In reality, this season was always going to be a struggle for Wilson. After years of building a team to reach the top of the Scottish domestic game, only to have the rewards twice snatched away in different ways, the set of players that got them there has now broken up.
“I think we lost 11 players from last season,” he pointed out. “It’s a community club and the key philosophy of this club is to give these young players the opportunity to play at the level Biggar aspires to. We have had five years of reasonable success and every team goes though periods of transition but it is very difficult for us to keep a conveyer belt of players coming thorough.”
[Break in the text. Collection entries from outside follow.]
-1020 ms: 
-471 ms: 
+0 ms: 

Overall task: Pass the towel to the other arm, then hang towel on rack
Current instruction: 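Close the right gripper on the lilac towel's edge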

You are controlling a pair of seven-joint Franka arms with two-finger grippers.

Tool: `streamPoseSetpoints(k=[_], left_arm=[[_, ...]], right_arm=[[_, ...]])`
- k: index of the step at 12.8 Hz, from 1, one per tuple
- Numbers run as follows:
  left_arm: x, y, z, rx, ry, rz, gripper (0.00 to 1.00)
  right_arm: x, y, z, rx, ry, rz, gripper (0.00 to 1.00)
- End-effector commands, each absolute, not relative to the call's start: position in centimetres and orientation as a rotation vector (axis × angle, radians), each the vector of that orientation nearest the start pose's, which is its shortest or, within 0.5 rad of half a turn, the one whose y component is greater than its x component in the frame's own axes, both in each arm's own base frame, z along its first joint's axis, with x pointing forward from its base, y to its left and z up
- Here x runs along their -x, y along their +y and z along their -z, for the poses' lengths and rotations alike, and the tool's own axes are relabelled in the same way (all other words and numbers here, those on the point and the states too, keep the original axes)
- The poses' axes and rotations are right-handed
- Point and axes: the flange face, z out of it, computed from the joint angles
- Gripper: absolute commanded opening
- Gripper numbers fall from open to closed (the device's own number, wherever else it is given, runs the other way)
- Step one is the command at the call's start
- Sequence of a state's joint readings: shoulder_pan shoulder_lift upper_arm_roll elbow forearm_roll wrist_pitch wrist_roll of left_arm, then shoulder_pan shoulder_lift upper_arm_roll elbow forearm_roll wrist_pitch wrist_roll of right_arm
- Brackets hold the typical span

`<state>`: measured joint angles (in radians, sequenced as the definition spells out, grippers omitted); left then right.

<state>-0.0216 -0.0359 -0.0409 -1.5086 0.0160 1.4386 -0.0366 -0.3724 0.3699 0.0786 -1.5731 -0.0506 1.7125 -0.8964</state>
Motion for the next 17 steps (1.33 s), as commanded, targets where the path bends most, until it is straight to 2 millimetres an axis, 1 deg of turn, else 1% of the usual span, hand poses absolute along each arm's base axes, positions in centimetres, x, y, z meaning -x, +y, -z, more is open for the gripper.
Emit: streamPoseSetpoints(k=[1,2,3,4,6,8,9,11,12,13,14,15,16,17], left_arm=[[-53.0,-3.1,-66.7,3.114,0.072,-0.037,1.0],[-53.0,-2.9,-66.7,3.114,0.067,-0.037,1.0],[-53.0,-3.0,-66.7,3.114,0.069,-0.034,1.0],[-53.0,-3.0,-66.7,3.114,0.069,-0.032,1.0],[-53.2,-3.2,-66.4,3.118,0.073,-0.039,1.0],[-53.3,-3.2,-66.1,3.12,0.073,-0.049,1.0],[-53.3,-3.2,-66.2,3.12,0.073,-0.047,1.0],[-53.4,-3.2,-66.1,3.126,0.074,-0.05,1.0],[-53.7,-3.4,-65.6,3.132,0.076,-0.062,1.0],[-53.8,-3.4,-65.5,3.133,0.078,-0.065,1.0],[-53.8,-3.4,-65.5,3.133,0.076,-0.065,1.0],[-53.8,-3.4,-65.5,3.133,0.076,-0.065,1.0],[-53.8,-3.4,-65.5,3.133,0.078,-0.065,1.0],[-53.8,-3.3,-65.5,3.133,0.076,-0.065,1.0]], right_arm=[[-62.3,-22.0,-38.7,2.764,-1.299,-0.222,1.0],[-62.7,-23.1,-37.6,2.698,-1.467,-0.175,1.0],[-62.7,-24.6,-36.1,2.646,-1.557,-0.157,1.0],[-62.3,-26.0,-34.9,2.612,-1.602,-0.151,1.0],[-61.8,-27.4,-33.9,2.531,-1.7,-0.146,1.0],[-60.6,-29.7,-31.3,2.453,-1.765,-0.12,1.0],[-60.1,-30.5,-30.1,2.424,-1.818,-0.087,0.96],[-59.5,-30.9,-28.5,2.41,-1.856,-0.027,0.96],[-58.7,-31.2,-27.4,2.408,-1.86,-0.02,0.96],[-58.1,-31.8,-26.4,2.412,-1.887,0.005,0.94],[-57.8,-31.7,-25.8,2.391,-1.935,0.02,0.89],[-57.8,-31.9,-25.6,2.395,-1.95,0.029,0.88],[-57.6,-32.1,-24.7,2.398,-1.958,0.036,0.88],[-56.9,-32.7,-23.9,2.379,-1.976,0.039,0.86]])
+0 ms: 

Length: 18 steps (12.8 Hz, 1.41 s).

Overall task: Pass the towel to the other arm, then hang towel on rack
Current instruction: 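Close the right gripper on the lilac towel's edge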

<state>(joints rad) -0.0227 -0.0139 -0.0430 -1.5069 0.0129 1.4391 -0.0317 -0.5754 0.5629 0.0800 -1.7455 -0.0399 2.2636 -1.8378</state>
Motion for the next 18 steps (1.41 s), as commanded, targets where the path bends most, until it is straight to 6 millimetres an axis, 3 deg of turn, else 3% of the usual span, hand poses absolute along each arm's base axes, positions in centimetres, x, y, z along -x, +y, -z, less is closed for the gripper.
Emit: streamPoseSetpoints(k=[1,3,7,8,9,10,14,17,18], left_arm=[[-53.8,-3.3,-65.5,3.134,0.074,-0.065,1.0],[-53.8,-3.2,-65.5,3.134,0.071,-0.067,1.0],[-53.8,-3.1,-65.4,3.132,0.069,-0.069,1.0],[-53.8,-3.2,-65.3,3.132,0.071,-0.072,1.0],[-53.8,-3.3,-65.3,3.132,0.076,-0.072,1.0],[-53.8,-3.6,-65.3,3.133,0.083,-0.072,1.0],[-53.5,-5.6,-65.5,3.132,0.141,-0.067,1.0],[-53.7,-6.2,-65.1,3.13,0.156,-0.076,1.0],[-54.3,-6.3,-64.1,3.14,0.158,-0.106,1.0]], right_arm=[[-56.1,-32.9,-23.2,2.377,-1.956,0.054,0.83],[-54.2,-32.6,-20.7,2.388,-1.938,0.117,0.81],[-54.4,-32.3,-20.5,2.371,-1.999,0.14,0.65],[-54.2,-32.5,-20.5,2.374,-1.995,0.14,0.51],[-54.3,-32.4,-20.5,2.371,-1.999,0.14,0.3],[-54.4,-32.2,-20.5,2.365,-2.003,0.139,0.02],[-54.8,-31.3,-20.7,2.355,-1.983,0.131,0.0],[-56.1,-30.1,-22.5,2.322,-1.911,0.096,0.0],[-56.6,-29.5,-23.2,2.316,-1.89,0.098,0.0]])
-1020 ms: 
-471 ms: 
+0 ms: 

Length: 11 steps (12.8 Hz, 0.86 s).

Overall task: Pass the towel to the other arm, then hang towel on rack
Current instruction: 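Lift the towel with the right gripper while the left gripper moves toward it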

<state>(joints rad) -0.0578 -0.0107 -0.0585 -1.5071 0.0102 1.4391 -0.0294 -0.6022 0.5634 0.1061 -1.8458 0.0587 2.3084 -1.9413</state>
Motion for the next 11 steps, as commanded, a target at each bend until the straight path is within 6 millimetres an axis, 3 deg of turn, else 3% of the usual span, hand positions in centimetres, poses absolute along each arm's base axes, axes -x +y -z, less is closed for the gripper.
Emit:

They are the perfect demonstration of the issues faced by every rural club. They are never likely to pick up passing talent, so they have to have a youth system that can feed the senior side and were never going to be able to cope with as mass loss of players in the way that hit them at the end of last season – some injuries but more retirements and players leaving the area.
It’s also why they need top level rugby. While players are unlikely to head from Edinburgh or Glasgow to join Biggar, there are plenty of reasons players might head the other way and ambition is certainly one of them. Twice missing out on promotion could well have played a role in tipping the balance for some players as they sat down to decide their immediate future.
“We had 80 percent of our pack who retired or moved on and they were all key players, hard to replace. In the backs our X-factor player, Robbie Orr, has not played all season [through injury] and is now heading out to Australia, so we may never get him back – who knows?.
“Missing out on promotion through Covid was a massive blow to the club. To have players on a high and looking forward to the Premiership only to have it whipped away from them, was hard. The hangover from that was tough.
“Now, we have to crack on with what we have got and develop the talent we do have and this game was a chance to show them what the next level up looks like and what they need to do to be better. After having a settled team, we are having to start again and they showed in the second half that they could cope. That’s now the benchmark for them.
“We have pretty hard games coming up, Melrose, Ayr and Gala are all above us to we have to challenge ourselves to see how close we can get to these sides. We were the hunted for quite a period, now we need to show we can be the hunters.”
Teams –
Biggar: F Crozier; A Lamb, A Jardine (C), C Lavery, G Forrest; A Jardine, E Bogle; A Orr, C Gray, L Henderson, C Dunlop, J McLean, E Stewart, M Bertram, R Jackson. Subs: D Voas, A Koetze, C Frame, G Lang, J Barr.
Heriot’s Blues: C Simpson; I Kay, F Stanier, M Gray, C Robertson; D Martin, G Wilson; M Bouab, M Toward (C), J Lascelles, A Woolfson, D Webb, M Hughes, S Wallace, M Keough. Subs: D Dineen, A Munro, A Johnston, O Quinn, N Henry.
Referee: C Clark
Scorers –
Biggar: Tries: Lamb, Orr. Cons: Bogle 2.
Heriot’s Blues: Tries: Lascelles, Wallace 3, Woolfson; Cons: Wilson 4.
Yellow cards –
Heriot’s Blues: Hughes (41mins)
Man-of-the-Match: There were standout players on both sides, particulately in the front-row and Graham Wilson, the Heriot’s scrum-half controlled the game brilliantly. In the end, however, the award has to go to Sam Wallace, the Blues flanker, for his hat-trick of tries.
Talking point: Almost a cliched game of two halves but nothing trumps big match experience and too many of the Biggar players looked overawed and overpowered in the first 40 minutes, before turning things round when it was too late.